I'm trying to translate user input in real-time into, what is effectively, a language they've defined, using PHP.
For example, a user creates the following dictionary (where the left-hand-side is the input, and the right-hand-side is the output):
[
"A" => "alpha",
"B" => "bravo",
"CD" => "charlie delta"
]
Then, the user inputs the following (see the EDIT below for details):
"A", "B", "C", "D"
How do I translate those inputs in real-time:
|-------------|---------------------------------|
| input | output |
|-------------|---------------------------------|
| "A" | "alpha" |
| "A" + "B" | "alpha" + "bravo" |
| "AB" + "C" | "alpha bravo" + ? |
| "ABC" + "D" | "alpha bravo" + "charlie delta" |
|-------------|---------------------------------|
If it was one-to-one relation between input strings and output strings, it would be no problem. However, multiple input strings may relate to a single output string (e.g., "CD" is "charlie delta").
Possible solution
I thought about tokenizing the input string into n-grams, where n is the maximum number of inputs for a single output in the user's dictionary (in the example above, n would be 2 because of "CD").

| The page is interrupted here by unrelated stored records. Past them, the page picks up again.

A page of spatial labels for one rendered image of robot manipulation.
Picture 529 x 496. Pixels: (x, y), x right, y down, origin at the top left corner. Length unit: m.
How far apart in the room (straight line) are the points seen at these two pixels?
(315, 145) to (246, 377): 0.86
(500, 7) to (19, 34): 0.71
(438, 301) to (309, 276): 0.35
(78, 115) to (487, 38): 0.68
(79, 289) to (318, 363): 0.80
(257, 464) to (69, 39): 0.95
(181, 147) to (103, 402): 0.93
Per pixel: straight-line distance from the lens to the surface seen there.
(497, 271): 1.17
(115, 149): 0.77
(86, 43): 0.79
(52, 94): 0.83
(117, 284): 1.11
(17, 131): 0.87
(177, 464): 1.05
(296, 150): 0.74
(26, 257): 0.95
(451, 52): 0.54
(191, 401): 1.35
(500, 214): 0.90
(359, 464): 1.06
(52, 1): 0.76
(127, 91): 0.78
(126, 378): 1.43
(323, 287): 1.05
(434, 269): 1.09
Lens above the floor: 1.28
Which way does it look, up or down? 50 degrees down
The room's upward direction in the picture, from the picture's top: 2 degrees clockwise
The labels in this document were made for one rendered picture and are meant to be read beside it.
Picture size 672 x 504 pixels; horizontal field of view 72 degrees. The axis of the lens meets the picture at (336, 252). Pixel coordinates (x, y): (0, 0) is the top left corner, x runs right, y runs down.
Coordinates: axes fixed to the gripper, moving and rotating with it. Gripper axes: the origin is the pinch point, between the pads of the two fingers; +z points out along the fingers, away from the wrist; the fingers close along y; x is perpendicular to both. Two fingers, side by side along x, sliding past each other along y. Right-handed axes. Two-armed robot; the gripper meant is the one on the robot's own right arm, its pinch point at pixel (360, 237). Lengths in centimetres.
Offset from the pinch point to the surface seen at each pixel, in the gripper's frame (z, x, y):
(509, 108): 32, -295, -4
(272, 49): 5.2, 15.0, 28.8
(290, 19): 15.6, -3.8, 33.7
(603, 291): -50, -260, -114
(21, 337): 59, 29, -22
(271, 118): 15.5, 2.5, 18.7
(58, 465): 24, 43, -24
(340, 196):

Something like this algorithm:
I tokenize the input string:
|--------|---------|
| tokens | hits |
|--------|---------|
| "A" | "alpha" |
|--------|---------|
I tokenize the new input into bigrams:
|--------|--------|
| tokens | hits |
|--------|--------|
| "B" | "beta" |
| "AB" | |
|-----------------|
I tokenize the new input into bigrams:
|--------|--------|
| tokens | hits |
|--------|--------|
| "C" | |
| "BC" | |
|-----------------|
I tokenize the new input into bigrams:
|--------|-----------------|
| tokens | hits |
|--------|-----------------|
| "D" | |
| "CD" | "charlie delta" |
|--------------------------|
Of course, the n-grams grow with the number of inputs possible. Is there a simpler or faster solution that I'm not seeing?
EDIT March 19, 2015:
The user's dictionary may involve tens of thousands of terms. So, I store it in a database. I also store the output in a database for later use.
On the front-end, the user enters their input in a text input, and the input's value is sent to PHP via an AJAX request in the background.
For example...
I might collect the text input and send it every 30-seconds or so for processing on the server so requests don't start to stack, but you get the idea.
PHP isn't going to be a great idea for this application. PHP is a server side technology, meaning you'd have to fire a submit each time you wanted to have it interpret and change the value that's input. The only way this would be feasible is to have the user complete entry (fill in the entire field) submit it to the server, string split it, parse and replace, and then return the value with a page refresh. Not terribly user-friendly.
For that reason, you'll almost certainly want to go Javascript.
In javascript, it's not terribly difficult. You'd have to define your conversion list, likely via an ajax call that gets it from your server. You'd assign that resultant data to an object that you can do lookups on to get values. You'd create a keyup or change event on your input field, in that event you'd evaluate the input, determine the output from your definition object, and return it to another field.